Jak mówił radny, budynki te stoją na Rynku od lat pięćdziesiątych. Marzeniem Janusza Locha jest, by zaczęły jakoś pasować do kamieniczek z naprzeciwka. Zabytków z nich nikt nie zrobi, ale niech to jakoś wygląda. Także i nowy budynek, który powstanie od południa, będzie na pewno komponował się jakoś z historycznym charakterem Rynku - argumentował radny. Proponuje on, by sprawą zajęli się studenci architektury z raciborskiej uczelni.
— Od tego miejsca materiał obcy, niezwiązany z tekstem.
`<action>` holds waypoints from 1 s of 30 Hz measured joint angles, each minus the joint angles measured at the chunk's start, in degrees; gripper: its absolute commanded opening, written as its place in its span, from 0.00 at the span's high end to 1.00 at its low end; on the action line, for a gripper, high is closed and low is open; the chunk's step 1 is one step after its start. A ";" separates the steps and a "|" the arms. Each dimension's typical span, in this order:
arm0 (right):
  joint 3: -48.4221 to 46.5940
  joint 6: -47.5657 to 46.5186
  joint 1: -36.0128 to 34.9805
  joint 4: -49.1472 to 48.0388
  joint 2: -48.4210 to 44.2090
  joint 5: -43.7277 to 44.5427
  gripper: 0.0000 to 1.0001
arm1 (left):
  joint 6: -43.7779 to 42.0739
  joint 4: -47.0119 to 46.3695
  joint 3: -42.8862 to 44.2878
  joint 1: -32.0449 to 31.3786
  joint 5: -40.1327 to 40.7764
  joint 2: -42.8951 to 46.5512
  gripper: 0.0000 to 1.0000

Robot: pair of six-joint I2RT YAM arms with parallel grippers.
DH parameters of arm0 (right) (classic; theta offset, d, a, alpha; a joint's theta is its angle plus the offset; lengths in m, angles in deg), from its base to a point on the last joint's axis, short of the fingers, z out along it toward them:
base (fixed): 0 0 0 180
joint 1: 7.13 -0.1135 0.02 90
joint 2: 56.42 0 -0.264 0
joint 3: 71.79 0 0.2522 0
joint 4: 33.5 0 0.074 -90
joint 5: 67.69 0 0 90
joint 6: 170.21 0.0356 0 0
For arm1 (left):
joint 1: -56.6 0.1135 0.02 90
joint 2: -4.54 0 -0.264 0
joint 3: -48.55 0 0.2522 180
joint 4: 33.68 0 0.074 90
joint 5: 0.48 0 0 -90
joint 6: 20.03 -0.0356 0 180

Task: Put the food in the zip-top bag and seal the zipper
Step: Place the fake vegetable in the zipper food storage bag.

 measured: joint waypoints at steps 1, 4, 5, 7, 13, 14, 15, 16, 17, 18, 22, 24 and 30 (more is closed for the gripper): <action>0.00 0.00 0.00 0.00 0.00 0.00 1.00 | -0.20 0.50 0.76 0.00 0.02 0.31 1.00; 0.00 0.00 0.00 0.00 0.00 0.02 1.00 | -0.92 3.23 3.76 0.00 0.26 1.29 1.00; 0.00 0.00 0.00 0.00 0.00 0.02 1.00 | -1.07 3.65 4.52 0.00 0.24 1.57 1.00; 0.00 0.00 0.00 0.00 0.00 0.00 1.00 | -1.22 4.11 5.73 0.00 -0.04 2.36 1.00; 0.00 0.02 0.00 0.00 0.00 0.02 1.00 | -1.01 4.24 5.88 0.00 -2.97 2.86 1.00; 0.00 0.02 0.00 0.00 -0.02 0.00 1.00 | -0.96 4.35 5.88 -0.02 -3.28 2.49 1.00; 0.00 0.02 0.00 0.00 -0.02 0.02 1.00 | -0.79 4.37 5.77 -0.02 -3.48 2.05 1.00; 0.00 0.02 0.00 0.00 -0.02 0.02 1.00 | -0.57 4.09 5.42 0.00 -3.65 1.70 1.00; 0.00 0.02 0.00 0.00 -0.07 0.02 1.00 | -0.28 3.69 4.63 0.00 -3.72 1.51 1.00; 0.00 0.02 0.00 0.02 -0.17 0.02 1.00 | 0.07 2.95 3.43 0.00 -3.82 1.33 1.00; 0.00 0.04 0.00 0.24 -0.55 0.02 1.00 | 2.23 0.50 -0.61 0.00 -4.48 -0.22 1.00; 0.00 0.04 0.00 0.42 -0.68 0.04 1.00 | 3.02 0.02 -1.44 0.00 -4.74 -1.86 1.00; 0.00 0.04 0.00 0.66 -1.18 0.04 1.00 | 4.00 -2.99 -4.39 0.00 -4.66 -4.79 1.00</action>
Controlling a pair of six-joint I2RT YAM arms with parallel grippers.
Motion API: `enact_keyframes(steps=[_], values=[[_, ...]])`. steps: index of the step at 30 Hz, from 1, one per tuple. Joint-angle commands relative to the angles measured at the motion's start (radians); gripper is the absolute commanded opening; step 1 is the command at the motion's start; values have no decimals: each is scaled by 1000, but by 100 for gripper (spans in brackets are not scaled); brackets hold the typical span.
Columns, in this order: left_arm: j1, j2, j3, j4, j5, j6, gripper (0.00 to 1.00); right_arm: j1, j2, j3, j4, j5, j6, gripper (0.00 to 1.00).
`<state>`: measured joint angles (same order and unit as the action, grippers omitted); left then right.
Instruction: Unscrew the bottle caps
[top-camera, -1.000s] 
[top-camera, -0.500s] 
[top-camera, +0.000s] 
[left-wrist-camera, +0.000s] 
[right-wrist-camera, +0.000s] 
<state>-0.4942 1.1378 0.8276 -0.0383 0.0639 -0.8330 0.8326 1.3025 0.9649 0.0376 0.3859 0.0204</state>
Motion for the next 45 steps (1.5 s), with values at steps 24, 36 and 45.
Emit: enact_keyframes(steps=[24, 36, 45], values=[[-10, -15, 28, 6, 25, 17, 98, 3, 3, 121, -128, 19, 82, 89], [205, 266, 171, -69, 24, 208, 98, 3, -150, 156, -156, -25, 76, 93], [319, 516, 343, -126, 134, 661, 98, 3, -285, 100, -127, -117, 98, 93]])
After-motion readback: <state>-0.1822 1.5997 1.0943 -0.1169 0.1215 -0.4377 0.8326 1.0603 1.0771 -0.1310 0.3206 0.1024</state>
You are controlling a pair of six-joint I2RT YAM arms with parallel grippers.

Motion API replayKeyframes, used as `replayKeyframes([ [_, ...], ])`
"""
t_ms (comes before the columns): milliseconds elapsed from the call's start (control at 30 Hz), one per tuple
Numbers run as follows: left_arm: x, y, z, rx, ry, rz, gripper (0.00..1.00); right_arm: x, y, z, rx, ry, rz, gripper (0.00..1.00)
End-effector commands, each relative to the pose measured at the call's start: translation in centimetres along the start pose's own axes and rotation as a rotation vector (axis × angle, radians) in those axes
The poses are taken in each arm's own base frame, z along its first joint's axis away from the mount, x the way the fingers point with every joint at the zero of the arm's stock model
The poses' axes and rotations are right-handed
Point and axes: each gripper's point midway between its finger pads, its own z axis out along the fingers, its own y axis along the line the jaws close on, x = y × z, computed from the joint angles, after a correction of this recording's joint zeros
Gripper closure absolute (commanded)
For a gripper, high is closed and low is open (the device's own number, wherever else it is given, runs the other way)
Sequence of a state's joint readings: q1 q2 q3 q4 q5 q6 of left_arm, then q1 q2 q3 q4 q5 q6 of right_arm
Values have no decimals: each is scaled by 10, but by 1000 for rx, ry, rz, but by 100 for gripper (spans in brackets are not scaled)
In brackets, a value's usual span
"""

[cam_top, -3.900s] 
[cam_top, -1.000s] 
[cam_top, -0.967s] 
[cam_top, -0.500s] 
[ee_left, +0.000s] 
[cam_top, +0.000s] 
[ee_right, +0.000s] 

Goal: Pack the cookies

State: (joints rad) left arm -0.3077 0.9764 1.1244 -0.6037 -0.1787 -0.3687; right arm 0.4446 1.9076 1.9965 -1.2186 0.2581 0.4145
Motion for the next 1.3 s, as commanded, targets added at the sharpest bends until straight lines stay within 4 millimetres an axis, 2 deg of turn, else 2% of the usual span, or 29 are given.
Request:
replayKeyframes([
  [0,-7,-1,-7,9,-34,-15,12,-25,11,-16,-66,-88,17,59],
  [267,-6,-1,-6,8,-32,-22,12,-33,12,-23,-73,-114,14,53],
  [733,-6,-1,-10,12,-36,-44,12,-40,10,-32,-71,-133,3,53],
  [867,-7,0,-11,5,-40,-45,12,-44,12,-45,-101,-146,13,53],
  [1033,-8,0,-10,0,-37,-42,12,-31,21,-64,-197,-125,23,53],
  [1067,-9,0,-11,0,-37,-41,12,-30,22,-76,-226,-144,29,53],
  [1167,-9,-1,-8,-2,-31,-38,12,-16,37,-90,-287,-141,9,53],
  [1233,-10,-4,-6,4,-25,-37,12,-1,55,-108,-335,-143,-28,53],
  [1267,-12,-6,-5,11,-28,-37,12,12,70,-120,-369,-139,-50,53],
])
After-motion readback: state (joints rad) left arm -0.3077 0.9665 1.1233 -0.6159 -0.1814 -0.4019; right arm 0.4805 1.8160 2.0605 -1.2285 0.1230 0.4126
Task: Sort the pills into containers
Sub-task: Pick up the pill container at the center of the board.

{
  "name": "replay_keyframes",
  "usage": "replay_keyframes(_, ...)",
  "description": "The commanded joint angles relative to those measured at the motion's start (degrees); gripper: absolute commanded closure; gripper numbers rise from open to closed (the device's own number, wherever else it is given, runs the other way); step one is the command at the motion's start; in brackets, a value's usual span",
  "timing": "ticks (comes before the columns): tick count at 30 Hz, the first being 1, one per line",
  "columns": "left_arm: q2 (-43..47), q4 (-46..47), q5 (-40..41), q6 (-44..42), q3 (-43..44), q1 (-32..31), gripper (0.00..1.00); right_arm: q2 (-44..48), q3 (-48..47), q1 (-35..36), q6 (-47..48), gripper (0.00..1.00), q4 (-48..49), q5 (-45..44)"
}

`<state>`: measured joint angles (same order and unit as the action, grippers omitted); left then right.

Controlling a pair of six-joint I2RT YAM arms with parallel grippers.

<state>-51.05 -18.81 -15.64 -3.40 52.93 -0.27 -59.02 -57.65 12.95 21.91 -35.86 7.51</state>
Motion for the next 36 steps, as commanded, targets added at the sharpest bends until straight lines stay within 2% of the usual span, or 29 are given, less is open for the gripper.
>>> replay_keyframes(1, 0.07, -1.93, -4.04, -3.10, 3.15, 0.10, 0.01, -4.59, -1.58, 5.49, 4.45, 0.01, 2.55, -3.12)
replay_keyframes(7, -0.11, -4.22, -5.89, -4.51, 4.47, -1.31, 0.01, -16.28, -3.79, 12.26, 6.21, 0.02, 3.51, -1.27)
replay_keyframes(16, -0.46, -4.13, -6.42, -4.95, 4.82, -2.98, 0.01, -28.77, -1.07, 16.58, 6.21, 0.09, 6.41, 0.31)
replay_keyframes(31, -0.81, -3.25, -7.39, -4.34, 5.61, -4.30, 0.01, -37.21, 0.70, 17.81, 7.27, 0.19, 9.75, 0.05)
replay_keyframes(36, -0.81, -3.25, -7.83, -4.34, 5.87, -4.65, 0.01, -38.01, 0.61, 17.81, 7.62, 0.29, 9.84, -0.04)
Może przygotowaliby jakąś wizualizację, co można by zrobić z fasadą budynków, by jakoś prasowały do reszty.
W sukurs Januszowi Lochowi przyszedł Marek Rapnicki, który stwierdził, że trzeba wszelkimi siłami dążyć do zniwelowania pozostałości komunistycznych i tego, co komunistyczna władza potrafiła zrobić z raciborskim Rynkiem.
Radnemu Lochowi odpowiedział Mirosław Lenk, który chętnie połączyłby się z nim w marzeniu, jednak budynki w większości są prywatne. Jakąś formą zachęty do ewentualnego remontu jest coroczny konkurs na najpiękniejsza elewację. Tam są dość wysokie nagrody, pierwsze miejsce to 60 tys. złotych. Może to zachęciłoby mieszkańców do inwestycji. Póki co urzędnicy zorientują się, jakie plany remontowe mają wspólnoty mieszkaniowe zajmujące budynki przy Rynku.